The phone contained protected health information for 412 people in six separate Catholic Health Care Services nursing homes, Office for Civil Rights officials say. Entries included consumers’ Social Security numbers, diagnoses, medications and caregiver contact information.

The nursing homes themselves reported the theft of the phone to the Office for Civil Rights in 2014.

The Office for Civil Rights says Catholic Health Care Services made no systematic effort to assess potential health information risks, had no plans for how it would respond to a data security incident, and was not using encryption or phone password protection to protect the health information on the stolen phone.

The settlement agreement

Catholic Health Care Services sold the nursing homes involved in the case to another organization in 2014, but the health care services unit still has responsibility for the proceedings involving the stolen iPhone.

The Office for Civil Rights and Catholic Health Care Services negotiated the settlement agreement to resolve, according to the agreement text.

Catholic Health Care Services is not admitting any liability, and the Office for Civil Rights is not making any concessions about whether the health care services unit is or is not in violation of HIPAA data security rules, according to the text.

In addition to agreeing to pay $650,000 to the Office for Civil Rights, Catholic Health Care Services has agreed to comply with a corrective action plan. Catholic Health Care Services is supposed to develop data security and disaster recovery policies and take other steps to improve how it handles health information.

The Office for Civil Rights and Catholic Health Care Services are not calling the $650,000 payment a penalty or fine. If the health care services unit violates the corrective action plan requirements, it might still have to pay a civil monetary penalty, according to a settlement agreement appendix.

The Office for Civil Rights considered the value of the services Catholic Health Care Services provides for the elderly, young adults aging out of foster care, and others in the Philadelphia area when it determined the resolution amount, officials say.

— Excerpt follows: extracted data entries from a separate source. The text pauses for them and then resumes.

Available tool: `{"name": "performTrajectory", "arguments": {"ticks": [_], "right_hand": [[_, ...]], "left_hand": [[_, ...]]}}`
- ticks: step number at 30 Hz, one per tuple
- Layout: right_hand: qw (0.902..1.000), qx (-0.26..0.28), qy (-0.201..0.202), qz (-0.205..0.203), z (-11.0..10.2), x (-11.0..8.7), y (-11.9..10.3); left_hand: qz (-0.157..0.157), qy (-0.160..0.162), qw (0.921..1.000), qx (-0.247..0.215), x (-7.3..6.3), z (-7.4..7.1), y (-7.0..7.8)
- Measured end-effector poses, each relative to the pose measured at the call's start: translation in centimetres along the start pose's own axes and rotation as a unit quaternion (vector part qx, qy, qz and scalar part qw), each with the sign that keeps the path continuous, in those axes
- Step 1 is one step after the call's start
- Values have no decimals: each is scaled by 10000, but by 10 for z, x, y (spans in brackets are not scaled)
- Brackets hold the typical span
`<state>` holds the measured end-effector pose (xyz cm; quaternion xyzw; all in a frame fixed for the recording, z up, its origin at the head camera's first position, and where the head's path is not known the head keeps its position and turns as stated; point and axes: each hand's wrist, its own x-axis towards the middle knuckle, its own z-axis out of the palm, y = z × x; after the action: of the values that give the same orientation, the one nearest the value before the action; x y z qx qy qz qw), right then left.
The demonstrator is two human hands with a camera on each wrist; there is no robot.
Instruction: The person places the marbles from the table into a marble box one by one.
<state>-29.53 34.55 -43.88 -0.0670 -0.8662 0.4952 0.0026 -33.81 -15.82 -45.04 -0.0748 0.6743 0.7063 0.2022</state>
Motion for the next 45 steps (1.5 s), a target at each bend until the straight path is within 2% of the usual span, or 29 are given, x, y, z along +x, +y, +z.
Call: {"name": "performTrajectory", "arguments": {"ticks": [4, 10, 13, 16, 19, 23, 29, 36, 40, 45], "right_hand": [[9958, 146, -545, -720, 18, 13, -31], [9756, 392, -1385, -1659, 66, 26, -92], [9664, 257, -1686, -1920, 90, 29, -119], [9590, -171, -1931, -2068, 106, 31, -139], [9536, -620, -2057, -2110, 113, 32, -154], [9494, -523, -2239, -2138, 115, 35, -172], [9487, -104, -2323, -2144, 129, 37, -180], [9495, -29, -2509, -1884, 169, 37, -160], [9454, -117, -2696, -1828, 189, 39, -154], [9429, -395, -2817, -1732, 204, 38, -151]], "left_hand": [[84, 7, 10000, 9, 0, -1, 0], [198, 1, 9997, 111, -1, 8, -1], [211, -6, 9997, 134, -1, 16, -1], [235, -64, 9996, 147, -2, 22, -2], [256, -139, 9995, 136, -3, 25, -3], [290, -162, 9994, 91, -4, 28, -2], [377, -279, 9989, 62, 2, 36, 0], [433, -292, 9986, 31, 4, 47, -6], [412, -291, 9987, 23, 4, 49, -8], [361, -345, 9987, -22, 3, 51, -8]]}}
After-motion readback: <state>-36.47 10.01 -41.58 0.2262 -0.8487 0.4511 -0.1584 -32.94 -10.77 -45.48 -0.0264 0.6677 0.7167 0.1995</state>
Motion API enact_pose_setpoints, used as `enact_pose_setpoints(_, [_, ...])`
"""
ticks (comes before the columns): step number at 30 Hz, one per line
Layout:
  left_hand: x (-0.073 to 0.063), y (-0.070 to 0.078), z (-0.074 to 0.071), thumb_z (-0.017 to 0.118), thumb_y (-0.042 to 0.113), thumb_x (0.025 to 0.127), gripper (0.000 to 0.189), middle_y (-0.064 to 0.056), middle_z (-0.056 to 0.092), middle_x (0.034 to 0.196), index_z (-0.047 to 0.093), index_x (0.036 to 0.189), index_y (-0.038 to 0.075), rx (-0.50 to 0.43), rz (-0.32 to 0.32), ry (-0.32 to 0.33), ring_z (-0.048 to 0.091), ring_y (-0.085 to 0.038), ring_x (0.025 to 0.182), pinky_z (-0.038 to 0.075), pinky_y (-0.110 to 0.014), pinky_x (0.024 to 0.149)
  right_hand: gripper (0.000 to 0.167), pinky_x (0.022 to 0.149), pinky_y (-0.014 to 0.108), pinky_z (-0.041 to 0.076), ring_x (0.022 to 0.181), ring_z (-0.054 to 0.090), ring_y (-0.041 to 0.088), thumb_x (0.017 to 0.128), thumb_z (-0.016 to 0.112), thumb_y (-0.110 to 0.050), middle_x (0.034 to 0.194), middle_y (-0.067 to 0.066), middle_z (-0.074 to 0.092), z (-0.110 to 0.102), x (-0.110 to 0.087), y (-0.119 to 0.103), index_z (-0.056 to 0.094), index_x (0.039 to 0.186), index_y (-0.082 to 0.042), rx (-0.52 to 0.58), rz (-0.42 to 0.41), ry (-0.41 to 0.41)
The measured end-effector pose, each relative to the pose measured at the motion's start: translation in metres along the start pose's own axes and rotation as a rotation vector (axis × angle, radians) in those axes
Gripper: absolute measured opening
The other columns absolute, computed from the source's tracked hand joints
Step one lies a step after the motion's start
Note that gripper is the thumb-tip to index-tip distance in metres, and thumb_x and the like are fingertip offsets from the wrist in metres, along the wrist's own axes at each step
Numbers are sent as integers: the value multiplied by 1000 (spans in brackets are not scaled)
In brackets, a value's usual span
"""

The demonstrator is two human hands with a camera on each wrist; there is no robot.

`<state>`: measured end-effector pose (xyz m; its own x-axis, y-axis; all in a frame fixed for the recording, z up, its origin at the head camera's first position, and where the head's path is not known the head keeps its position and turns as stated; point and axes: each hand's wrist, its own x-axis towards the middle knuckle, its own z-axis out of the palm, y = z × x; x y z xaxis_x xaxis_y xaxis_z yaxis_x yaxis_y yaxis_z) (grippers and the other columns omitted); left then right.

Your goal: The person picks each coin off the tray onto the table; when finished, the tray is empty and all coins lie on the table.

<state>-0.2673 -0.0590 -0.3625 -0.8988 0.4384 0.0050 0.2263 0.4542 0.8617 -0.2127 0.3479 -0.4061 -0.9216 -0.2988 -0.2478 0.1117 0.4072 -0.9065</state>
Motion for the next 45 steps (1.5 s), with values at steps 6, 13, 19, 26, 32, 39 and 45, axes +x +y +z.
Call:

Jocelyn Samuels, director of the Office for Civil Rights, says in a statement that it wants to see business associates of HIPAA-covered entities analyze data risks and develop risk management plans.

“Business associates must implement the protections of the HIPAA security rule for the electronic protected health information they create, receive, maintain or transmit from covered entities,” Samuels says.

Kenneth Gavin, a spokesman for the Philadelphia archdiocese, says in a statement on behalf of Catholic Health Care Services that the Office for Civil Rights settlement was reached in a voluntary and amicable fashion.

“There have been no reports of unauthorized access to patient information on the stolen iPhone, and all individuals that may have been affected were timely notified,” Gavin says in the statement. “Since the theft, [Catholic Health Care Services] has taken corrective measures and remains committed to complying with HIPAA and diligently safeguarding its clients’ protected health information while serving the greater Philadelphia community.”